**WHAT YOU HAVE TO DO**
Transcribe only the stretch of lines that opens with the line containing "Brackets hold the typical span" and closes with the last line of the listing, skipping pictures.

########################################

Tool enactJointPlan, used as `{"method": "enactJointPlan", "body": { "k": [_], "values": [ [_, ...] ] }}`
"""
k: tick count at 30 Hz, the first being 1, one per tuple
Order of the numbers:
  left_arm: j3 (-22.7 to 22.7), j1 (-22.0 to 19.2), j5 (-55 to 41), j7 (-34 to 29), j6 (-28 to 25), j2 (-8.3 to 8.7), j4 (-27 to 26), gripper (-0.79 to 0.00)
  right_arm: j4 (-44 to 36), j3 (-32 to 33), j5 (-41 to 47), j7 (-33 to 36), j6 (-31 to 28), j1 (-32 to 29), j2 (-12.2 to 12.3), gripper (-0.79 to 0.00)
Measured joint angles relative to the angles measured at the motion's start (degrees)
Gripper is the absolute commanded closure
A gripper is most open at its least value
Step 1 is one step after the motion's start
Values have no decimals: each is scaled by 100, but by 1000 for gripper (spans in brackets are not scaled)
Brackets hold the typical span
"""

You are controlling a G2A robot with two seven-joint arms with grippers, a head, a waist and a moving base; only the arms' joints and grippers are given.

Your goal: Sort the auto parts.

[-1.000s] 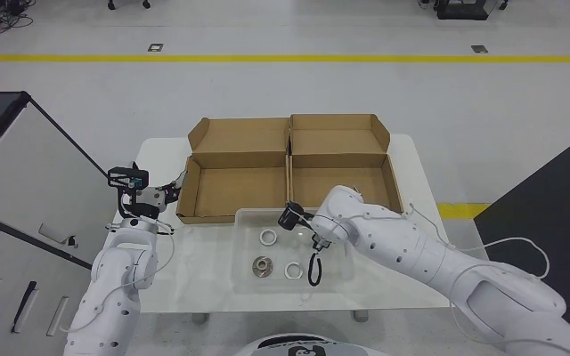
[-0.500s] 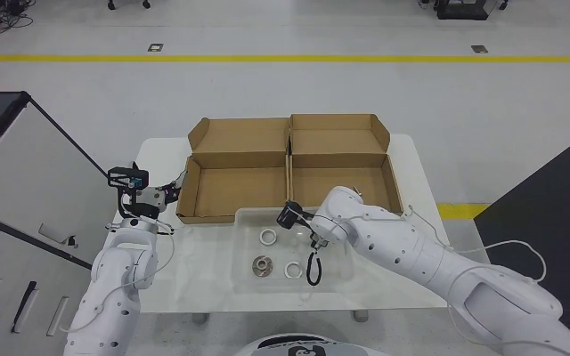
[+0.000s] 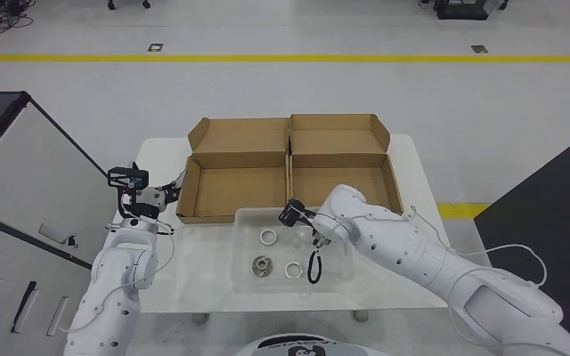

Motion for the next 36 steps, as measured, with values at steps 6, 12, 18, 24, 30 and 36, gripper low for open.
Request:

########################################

**EXERCISE RESPONSE**
Brackets hold the typical span
"""

You are controlling a G2A robot with two seven-joint arms with grippers, a head, a waist and a moving base; only the arms' joints and grippers are given.

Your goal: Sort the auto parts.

[-1.000s] 
[-0.500s] 
[+0.000s] 

Motion for the next 36 steps, as measured, with values at steps 6, 12, 18, 24, 30 and 36, gripper low for open.
Request:

What came before makes up the full response.